_Task goal_
What is needed is an exact reproduction of the listing, without its pictures.

_Information shown_
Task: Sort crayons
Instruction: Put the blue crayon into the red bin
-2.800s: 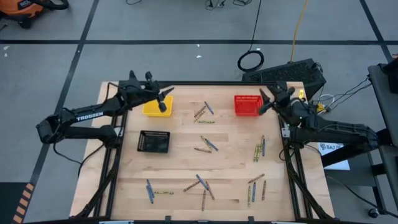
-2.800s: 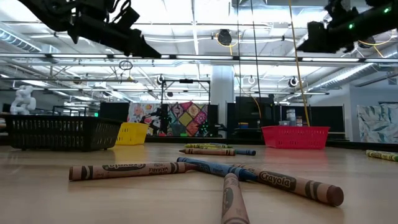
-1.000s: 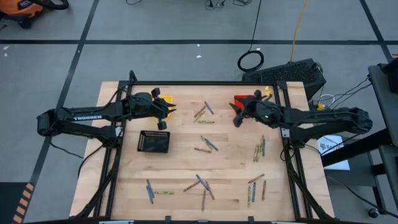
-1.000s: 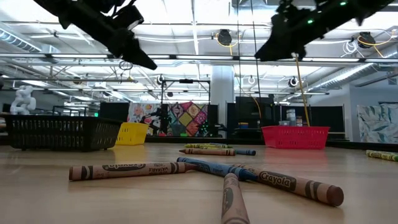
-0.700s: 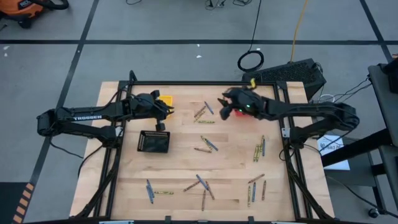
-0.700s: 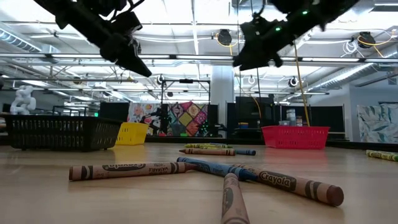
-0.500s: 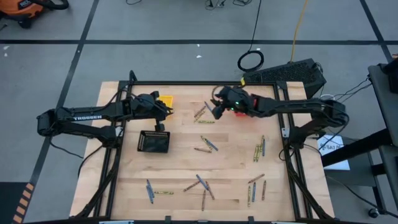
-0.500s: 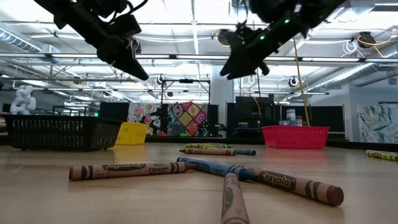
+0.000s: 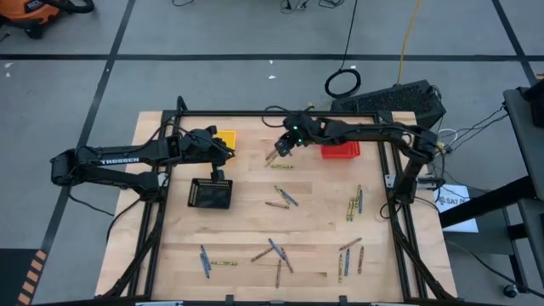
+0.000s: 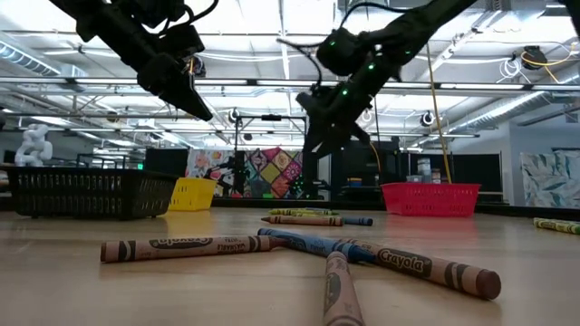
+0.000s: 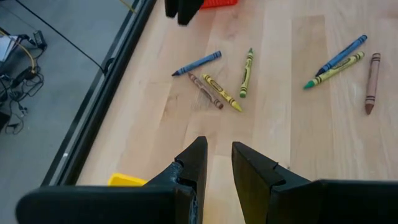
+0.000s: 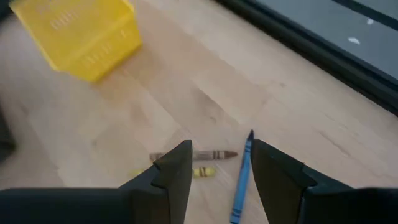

_Finished exercise_
Task: Sort crayons
Instruction: Put the blue crayon into the red bin
-2.800s: 
-2.800s: 
-1.000s: 
-1.000s: 
-0.700s: 
-0.700s: 
-0.500s: 
-0.500s: 
+0.000s: 
+0.000s: 
+0.000s: 
+0.000s: 

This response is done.